Go to the line that contains "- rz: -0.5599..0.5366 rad". Restate that line and each one after it exactly, through the end of the records, without pictures.
-- Opening Marker --
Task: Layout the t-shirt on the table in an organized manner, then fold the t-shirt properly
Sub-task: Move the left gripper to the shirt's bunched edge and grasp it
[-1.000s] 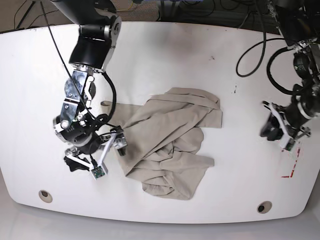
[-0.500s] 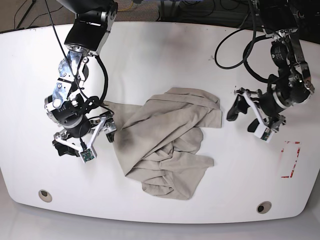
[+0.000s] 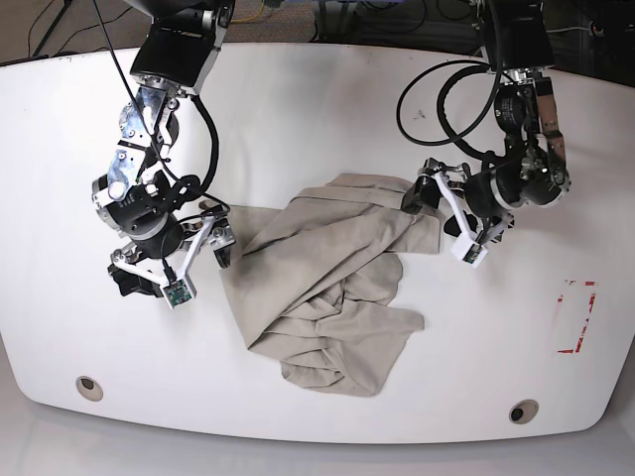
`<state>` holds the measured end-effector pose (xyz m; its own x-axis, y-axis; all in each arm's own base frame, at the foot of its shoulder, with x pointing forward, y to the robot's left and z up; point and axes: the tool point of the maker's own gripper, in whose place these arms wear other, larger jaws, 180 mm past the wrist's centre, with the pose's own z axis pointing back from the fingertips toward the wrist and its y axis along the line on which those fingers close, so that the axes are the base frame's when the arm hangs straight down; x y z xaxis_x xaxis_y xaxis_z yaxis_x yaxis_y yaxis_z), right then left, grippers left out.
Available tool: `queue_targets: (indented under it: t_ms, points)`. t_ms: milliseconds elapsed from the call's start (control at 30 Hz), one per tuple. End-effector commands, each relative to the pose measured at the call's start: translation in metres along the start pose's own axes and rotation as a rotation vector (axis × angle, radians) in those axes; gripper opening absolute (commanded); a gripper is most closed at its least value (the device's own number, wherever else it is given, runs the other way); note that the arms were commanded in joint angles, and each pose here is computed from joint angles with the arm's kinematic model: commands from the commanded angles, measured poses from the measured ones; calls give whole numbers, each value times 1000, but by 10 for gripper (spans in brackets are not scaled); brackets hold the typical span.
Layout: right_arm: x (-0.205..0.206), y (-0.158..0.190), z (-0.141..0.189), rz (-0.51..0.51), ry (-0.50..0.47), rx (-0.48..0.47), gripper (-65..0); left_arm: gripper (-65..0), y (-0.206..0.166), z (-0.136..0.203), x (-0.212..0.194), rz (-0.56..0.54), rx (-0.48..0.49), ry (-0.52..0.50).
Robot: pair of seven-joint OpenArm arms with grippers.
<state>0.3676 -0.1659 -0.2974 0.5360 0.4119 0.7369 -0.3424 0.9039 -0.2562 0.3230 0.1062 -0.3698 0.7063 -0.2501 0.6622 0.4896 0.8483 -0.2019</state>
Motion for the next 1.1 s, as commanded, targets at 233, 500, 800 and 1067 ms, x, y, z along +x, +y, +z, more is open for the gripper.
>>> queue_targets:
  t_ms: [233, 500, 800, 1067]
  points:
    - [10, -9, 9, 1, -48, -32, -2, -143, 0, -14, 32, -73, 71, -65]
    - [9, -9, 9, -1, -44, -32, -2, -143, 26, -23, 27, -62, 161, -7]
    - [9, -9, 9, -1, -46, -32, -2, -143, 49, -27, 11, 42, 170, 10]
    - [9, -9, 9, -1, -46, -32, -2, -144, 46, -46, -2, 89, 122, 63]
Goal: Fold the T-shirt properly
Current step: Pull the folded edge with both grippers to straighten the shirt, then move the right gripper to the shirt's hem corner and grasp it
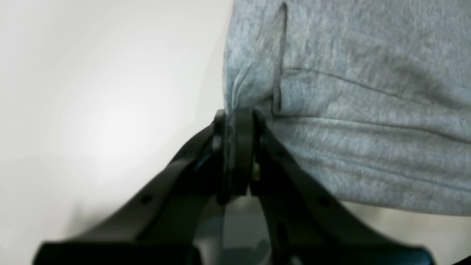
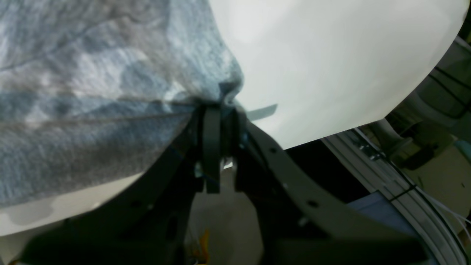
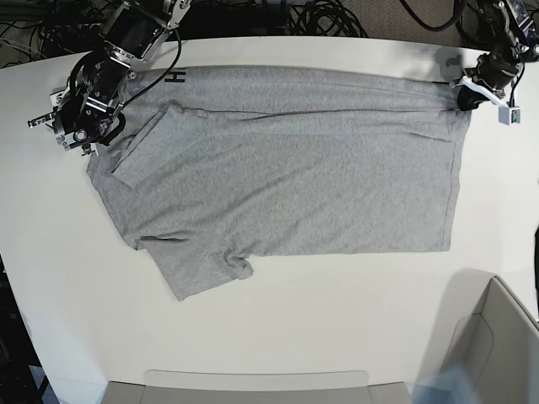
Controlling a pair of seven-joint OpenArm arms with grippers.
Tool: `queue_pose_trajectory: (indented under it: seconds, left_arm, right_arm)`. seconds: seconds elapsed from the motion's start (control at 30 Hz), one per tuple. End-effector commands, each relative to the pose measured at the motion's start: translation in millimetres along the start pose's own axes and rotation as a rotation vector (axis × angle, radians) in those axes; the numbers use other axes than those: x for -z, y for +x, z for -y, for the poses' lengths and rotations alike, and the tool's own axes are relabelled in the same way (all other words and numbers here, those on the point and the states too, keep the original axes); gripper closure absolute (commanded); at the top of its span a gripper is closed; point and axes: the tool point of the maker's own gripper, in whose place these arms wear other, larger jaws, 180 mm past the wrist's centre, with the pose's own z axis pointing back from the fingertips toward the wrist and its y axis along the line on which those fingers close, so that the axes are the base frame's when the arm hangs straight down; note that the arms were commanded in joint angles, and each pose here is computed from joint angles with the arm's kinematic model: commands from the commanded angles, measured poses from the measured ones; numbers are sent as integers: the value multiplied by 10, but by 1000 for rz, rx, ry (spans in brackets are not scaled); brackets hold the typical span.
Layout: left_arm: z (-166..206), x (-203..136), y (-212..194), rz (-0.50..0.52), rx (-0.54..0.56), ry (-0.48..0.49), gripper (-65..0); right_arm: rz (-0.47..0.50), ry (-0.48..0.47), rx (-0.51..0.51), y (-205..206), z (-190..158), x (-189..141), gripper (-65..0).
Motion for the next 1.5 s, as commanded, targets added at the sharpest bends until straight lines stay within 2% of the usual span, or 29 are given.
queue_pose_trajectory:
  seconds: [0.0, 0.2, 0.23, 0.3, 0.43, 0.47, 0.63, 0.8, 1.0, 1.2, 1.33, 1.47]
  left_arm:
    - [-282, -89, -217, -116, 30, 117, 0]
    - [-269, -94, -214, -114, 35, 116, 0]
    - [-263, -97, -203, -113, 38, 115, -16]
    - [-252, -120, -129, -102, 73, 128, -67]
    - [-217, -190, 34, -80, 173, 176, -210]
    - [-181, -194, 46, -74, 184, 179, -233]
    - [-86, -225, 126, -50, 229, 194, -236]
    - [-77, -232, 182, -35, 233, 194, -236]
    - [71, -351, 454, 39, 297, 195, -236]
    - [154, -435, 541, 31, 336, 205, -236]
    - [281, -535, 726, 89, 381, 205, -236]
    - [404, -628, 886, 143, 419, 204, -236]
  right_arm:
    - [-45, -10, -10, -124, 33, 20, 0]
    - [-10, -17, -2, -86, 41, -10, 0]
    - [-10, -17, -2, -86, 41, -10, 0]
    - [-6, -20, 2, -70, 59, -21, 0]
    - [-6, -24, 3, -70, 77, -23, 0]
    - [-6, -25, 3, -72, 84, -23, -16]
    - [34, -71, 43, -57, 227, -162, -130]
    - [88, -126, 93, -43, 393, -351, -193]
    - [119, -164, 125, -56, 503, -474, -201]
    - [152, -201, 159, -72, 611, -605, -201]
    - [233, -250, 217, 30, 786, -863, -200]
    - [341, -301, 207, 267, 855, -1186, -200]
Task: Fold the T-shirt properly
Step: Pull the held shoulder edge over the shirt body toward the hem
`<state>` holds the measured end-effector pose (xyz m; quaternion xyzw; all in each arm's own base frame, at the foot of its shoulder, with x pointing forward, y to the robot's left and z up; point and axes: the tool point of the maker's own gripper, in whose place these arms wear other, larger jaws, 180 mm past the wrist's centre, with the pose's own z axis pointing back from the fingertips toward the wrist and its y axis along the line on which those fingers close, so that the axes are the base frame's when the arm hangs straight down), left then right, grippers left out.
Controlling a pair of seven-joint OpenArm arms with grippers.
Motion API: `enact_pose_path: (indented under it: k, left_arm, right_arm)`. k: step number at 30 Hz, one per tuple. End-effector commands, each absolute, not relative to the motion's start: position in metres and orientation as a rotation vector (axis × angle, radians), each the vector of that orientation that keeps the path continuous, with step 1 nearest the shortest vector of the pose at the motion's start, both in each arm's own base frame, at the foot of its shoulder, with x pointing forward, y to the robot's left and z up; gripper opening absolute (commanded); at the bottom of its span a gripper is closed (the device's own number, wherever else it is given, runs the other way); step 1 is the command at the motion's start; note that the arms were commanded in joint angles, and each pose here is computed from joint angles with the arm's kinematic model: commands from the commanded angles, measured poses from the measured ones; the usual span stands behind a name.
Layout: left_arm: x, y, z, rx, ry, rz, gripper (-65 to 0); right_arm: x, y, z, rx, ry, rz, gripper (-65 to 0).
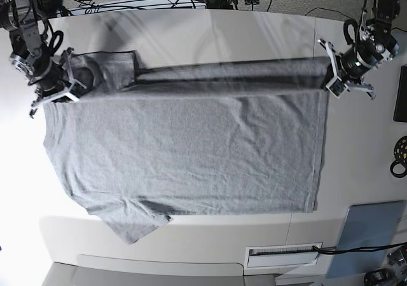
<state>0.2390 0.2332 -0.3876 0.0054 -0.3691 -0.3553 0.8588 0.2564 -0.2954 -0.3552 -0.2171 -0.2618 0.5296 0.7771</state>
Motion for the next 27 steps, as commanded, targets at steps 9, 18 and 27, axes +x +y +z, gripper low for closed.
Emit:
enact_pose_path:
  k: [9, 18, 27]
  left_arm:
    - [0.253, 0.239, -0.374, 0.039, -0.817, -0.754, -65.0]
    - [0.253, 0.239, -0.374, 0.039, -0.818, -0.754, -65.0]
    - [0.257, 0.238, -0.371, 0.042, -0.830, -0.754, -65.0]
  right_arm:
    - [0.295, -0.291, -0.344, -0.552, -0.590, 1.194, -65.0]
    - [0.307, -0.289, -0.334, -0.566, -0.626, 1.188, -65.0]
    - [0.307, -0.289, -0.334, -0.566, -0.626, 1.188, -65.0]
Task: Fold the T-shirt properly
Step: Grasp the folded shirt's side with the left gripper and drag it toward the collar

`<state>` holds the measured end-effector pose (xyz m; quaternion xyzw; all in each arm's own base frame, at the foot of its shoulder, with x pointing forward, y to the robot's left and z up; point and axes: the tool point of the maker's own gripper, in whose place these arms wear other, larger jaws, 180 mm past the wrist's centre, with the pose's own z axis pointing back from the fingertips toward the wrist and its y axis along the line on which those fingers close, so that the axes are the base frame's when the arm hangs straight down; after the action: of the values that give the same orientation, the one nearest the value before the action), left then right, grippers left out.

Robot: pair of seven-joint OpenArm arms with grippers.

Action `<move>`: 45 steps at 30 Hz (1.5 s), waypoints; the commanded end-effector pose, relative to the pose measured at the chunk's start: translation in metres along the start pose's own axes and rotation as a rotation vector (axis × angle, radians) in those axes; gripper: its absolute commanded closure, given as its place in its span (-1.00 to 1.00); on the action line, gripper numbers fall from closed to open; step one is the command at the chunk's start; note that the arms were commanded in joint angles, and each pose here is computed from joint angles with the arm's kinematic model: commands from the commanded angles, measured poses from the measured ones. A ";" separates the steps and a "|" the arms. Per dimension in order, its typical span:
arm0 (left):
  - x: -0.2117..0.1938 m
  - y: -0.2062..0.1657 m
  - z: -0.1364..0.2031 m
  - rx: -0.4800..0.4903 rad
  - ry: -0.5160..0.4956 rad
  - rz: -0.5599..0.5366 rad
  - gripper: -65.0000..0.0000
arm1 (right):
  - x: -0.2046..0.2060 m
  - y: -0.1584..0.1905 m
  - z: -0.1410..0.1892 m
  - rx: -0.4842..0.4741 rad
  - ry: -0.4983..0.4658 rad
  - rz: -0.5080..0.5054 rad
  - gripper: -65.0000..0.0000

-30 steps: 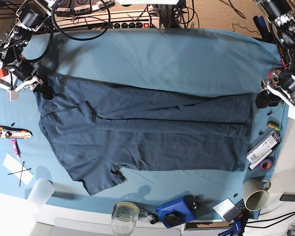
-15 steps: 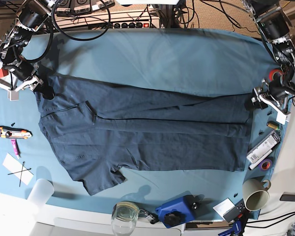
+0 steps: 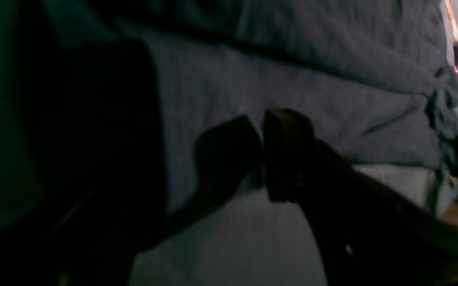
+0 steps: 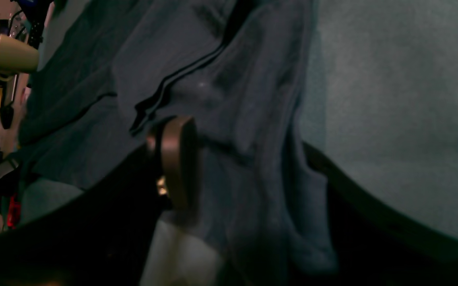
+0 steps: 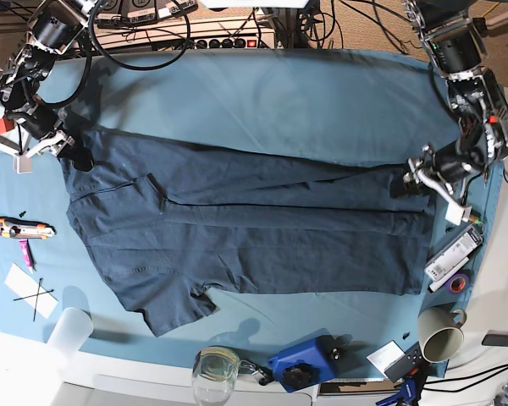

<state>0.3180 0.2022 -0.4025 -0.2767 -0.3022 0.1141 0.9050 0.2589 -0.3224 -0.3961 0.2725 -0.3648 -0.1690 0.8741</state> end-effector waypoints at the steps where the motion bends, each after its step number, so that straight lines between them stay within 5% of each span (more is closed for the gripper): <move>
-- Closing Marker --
- [ANSWER SPACE]:
  - rz: -0.5599..0.5366 rad
  - gripper: -65.0000..0.0000
arm1 (right):
  - x: -0.2046..0.2060 m
  - y: -0.1584..0.1905 m
  - z: -0.1410..0.1892 m
  - rx: -0.4842..0.4741 rad
  - ry: -0.4983..0.4658 rad
  - rz: -0.5080..0.5054 rad
  - gripper: -65.0000..0.0000

-30 steps: 
-15 steps: 
+0 steps: 
+0 steps: 
+0 steps: 

<state>0.3180 0.2022 -0.4025 -0.2767 -0.3022 0.1141 0.9050 0.2589 -0.3224 -0.3961 0.2725 -0.3648 -0.1690 0.8741</state> end-effector waypoints at the steps where the motion bends, each after its step number, so that straight lines between them stay within 5% of each span (more is closed for the gripper): <move>

There is nothing further to add to the answer.